Pétrole : Pourquoi le pétrole flambe après l’escalade Iran-États-Unis
Le cessez-le-feu signé le mois dernier entre Washington et Téhéran, après près de quatre mois de guerre, vient de prendre un sérieux coup au moral. Hier, l’Iran a attaqué le méthanier qatari Al-Rekayyat alors qu’il transitait par le détroit d’Ormuz, ce goulot d’étranglement par lequel transite environ un cinquième du pétrole mondial.
Les États-Unis ont répondu par une nouvelle vague de frappes sur plus de 80 cibles iraniennes, système de défense aérienne et vedettes des Gardiens de la révolution compris, avant que Téhéran ne promette une « réponse écrasante » et ne frappe, selon les Gardiens eux-mêmes, 85 sites militaires américains au Bahreïn et au Koweït. Washington a profité de l’occasion pour révoquer sa dérogation sur les ventes de pétrole iranien, en laissant jusqu’au 17 juillet pour liquider les transactions en cours.
- Le cessez-le-feu entre Washington et Téhéran a été sérieusement compromis après l’attaque iranienne d’un méthanier qatari dans le détroit d’Ormuz.
- Les États-Unis ont répliqué par des frappes sur des cibles iraniennes, entraînant des tensions sur le marché pétrolier avec une hausse des prix du Brent et du WTI.
Le pétrole panique un peu, sans perdre totalement son sang-froid
Sans surprise, le pétrole a réagi le premier. Comme le rapportait CNBC cette nuit, le Brent a clôturé en hausse de 3% à 74,16 dollars le baril, tandis que le West Texas Intermediate (WTI), la référence américaine, gagnait 2,8% à 70,44 dollars. En séance, la hausse a même dépassé les 5% sur les deux références avant de se tasser légèrement. Ce n’est pas la première fois que le détroit d’Ormuz fait grimper la tension : le Journal du Coin suivait déjà la précédente escalade lorsque les États-Unis avaient riposté et placé le pétrole sous tension, un scénario qui semble se répéter à chaque nouvel accrochage.

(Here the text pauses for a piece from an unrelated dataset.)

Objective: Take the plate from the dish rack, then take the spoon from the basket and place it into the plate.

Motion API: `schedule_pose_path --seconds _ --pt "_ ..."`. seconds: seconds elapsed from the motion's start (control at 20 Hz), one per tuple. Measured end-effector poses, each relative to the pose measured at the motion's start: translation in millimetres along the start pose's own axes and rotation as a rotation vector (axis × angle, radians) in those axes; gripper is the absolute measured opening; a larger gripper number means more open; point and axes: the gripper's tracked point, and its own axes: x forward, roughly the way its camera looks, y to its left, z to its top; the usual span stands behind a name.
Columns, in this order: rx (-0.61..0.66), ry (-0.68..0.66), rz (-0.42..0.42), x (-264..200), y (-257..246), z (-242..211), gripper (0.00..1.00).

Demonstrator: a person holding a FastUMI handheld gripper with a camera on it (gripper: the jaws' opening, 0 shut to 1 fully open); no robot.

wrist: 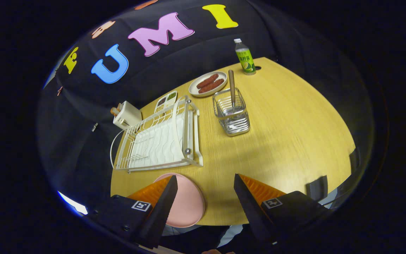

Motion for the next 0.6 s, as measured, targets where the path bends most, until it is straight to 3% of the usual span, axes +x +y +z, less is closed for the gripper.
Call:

| Référence | Prix | Variation |
|---|---|---|
| Brent | 74,16 $/baril | +3% |
| WTI | 70,44 $/baril | +2,8% |
Une progression réelle, donc, mais qui reste loin des scénarios catastrophe évoqués depuis des mois par les analystes en cas de fermeture pure et simple du détroit d’Ormuz. Et pour cause : personne, à ce stade, ne parle de blocage du passage, seulement d’attaques ciblées sur des navires isolés. Le marché price un risque accru, pas (encore) une rupture d’approvisionnement.
La ligne rouge qui ferait vraiment déraper les prix
La nuance compte, parce qu’elle trace la ligne rouge à surveiller. Tant que le trafic pétrolier continue de circuler dans le détroit, même sous la menace, les prix resteront dans une fourchette nerveuse mais contenue. Le vrai basculement interviendrait si l’Iran décidait de multiplier les attaques au point de dissuader durablement les compagnies maritimes d’emprunter la route, ou si les tensions dégénéraient en confrontation directe et prolongée entre les deux armées.
Dans ce cas de figure, les projections les plus pessimistes évoquent des sommets bien au-delà des niveaux actuels, avec des répercussions immédiates sur l’inflation mondiale et sur des banques centrales déjà en équilibre précaire sur leurs décisions de taux.
Bitcoin et les cryptomonnaies résistent
Pour l’instant, le marché semble parier sur une désescalade rapide, comme cela avait été le cas lors des précédents épisodes de tension depuis le début de l’année. Mais la fenêtre donnée par Washington aux acheteurs de pétrole iranien, jusqu’au 17 juillet, offre un calendrier précis à surveiller : c’est probablement d’ici cette échéance que l’on saura si cette flambée n’était qu’un accès de fièvre de plus, ou le prélude à une remontée plus durable des prix de l’énergie.
Face à cette nouvelle escalade géopolitique et à la hausse marquée du pétrole, les cryptomonnaies ont réagi de manière classique en mode risk-off. Le Bitcoin a légèrement reculé d’environ 1 %, évoluant autour de 62 600-62 800 $ dans la journée, sous la pression d’un dollar plus fort et d’une aversion au risque accrue. Ethereum et les principales altcoins ont suivi le mouvement, sans panique généralisée mais avec une volatilité marquée. Le marché crypto reste sensible aux tensions au Moyen-Orient : il encaisse les chocs géopolitiques par des corrections modérées, en attendant des signaux de désescalade ou une stabilisation des prix de l’énergie pour retrouver de l’appétit pour le risque.